This infrequent column has now been running for more than thirty years, although I remember being told by another publisher that there was insufficient material for it to last very long! And here we still are, having found real cars referred to in books of more interest than fictional ones, and thus capturing another fragment of motoring history.
The biography of the authoress and playwright Enid Bagnold, by Anne Sebba (Weidenfeld & Nicolson, 1986), yields some interesting cars. She drove a VAD during World War One, for instance, which she thought would improve her tennis (the cranking-up of so many army vehicles having strengthened her muscles), and she later dispatched a gentleman-farmer who was courting her when the tyres of his car, after lying unused throughout the war, burst and he had no jack. At this time Viscount Wimbourne sent his Rolls-Royce to the station to take her to his estate near Rugby; she liked to drive the car, which must have been an early Silver Ghost.
Eventually Miss Bagnold married Sir Roderick Jones, head of Reuters, who also had a Rolls-Royce. The complete autocrat, he expected it to stop exactly opposite his office entrance, at which point a senior messenger had to dash out to open the door; and when Sir Roderick left in the evening a policeman actually held up traffic at the Carmelite crossing on the Embankment to let the Rolls have priority — a bygone age indeed!. When traffic lights replaced the point-duty policeman, a messenger had to jump on the pad to change the lights as the car approached…
That was in 1921-22, so the car in question must have been another Ghost. But by 1924, when they drove to Rottingdean to buy North End House, it was in a Delage. This was possibly a second car, for they had two by 1930, and Sir Roderick loved to be chauffeur-driven in his Rolls-Royce Sedanca de Ville, which had a speedometer in the back compartment and was kept until the outbreak of war in 1939. By the mid1930s the fleet also included a Dodge and a Buick.
In the autobiography A Shoulder to Laugh On by Basil Boothroyd (Robson Books, 1987), the author who worked for Punch for 18 years and wrote a life of HRH Prince Philip, remembers the father of a school-friend, a Yorkshire steel magnate in the 1920s, owning a car he believes to have been a Humber but taking the whole family about on a motorcycle combination.
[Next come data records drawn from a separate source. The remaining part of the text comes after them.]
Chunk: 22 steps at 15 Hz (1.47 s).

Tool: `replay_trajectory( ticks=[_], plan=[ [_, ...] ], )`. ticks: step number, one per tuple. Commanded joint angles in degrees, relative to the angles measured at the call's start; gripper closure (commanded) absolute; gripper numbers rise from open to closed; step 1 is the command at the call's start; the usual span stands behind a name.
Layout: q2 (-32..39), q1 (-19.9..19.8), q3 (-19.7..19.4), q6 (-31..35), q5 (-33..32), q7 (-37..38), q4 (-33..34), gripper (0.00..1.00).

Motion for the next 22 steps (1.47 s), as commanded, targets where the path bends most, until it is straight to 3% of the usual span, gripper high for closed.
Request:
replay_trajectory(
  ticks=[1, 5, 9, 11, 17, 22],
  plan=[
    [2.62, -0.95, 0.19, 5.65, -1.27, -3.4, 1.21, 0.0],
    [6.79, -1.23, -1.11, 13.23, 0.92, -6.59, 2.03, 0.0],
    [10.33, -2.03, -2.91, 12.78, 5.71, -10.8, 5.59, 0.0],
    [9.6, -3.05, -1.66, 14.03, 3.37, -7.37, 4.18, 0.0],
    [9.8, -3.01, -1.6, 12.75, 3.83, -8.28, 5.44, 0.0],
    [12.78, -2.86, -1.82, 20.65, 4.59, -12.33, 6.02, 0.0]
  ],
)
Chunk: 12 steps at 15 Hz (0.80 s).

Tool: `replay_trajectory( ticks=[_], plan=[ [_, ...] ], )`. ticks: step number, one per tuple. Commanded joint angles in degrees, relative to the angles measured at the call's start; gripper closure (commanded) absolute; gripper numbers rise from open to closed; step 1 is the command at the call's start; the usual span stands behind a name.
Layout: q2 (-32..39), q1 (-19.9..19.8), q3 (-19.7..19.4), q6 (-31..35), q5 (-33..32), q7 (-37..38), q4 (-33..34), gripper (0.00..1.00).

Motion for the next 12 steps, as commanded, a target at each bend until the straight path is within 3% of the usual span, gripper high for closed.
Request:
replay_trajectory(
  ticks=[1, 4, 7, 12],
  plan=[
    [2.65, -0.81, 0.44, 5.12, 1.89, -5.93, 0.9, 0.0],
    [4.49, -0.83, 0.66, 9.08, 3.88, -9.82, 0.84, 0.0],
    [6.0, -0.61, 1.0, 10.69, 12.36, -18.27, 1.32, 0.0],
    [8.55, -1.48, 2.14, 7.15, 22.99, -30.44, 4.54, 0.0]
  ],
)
He also tells of a bank clerk who owned two old black Crossleys in the mid-1920s, kept serviceable by cannibalising parts from one another. They were apparently equipped with all manner of extraordinary home-devised extras, and a paraffin-stove was once carried in the back of one of them for a heater. There are interesting references to the Royal Family, and Russell Brockbank.
I have referred previously to the murder case in which PC Gutteridge was brutally shot down from a stolen Morris Cowley at Stapleford Abbotts in Essex, late in 1927. A weapon found in an Angus-Sanderson at a south London garage incriminated two men, who were duly hanged. Two other stolen cars, a Singer and a Buick, had been found in the garage yard, and the Angus-Sanderson (registration CW 3291) had been taken in part-exchange for a stolen Vauxhall and £100.
What I did not know, until I read The Detectives by Jean McConnell (David & Charles, 1976), which is based on a BBC Radio series, was that in the witness box the murderer, Frederick Guy Browne, claimed that far from being your average garage man, he was an engineer who used special tools (produced in evidence) when tuning cars at Brooklands for a Mr Aldridge. This presents something of a puzzle, because although a Mr H Aldridge Jnr and a Mr JW Aldridge did well at the Track in 1925 with a notably fast 12/50 Alvis, Browne apparently went to Dartmoor in April 1923, after one of a series of crimes that put him in prison on many occasions, and was not discharged until April 1927. I can find no record of the Aldridges racing after 1925, although both remained members of the BARC until the war. WB
The latest historic building with motoring connections to be threatened with demolition was Lickey Grange, where Sir Herbert Austin lived from 1910 until his death in 1941, and where plans for the A7 were formulated.
The Grange was given by Austin’s to the Birmingham Royal Institute for the Blind in 1943, but instead of refurbishing it the Institute has plans to replace it with blocks of flats. The Pre-War A7 Club staged a protest meeting outside the gates on February 9, and it now seems this very historic site may have been reprieved.
Meanwhile, the Sentinel Drivers Club is concerned about the fate of the works office-block in Shrewsbury, and asks for support in the form of letters to local MPs and the Department of the Environment.
Other threatened buildings include the Argyll factory near Glasgow, the fine 1907 Vauxhall Motors office-block in Luton and the Dennis works in Guildford.
Ask Motor Sport readers and you usually get an answer! John Garden (“Airedale Tale”, Motor Sport, January 1989) enquired whether anyone knew what became of the MG Montlhery Midget (registration GP 8269) he once owned. The MGCC Triple M Register informs us that it was sold to Sir Ian Forbes-Leith in 1931, and that it had had three owners, who had used it very little, by the time it was acquired by J Baird-Smith in 1942. It seems it may still be lying dormant somewhere.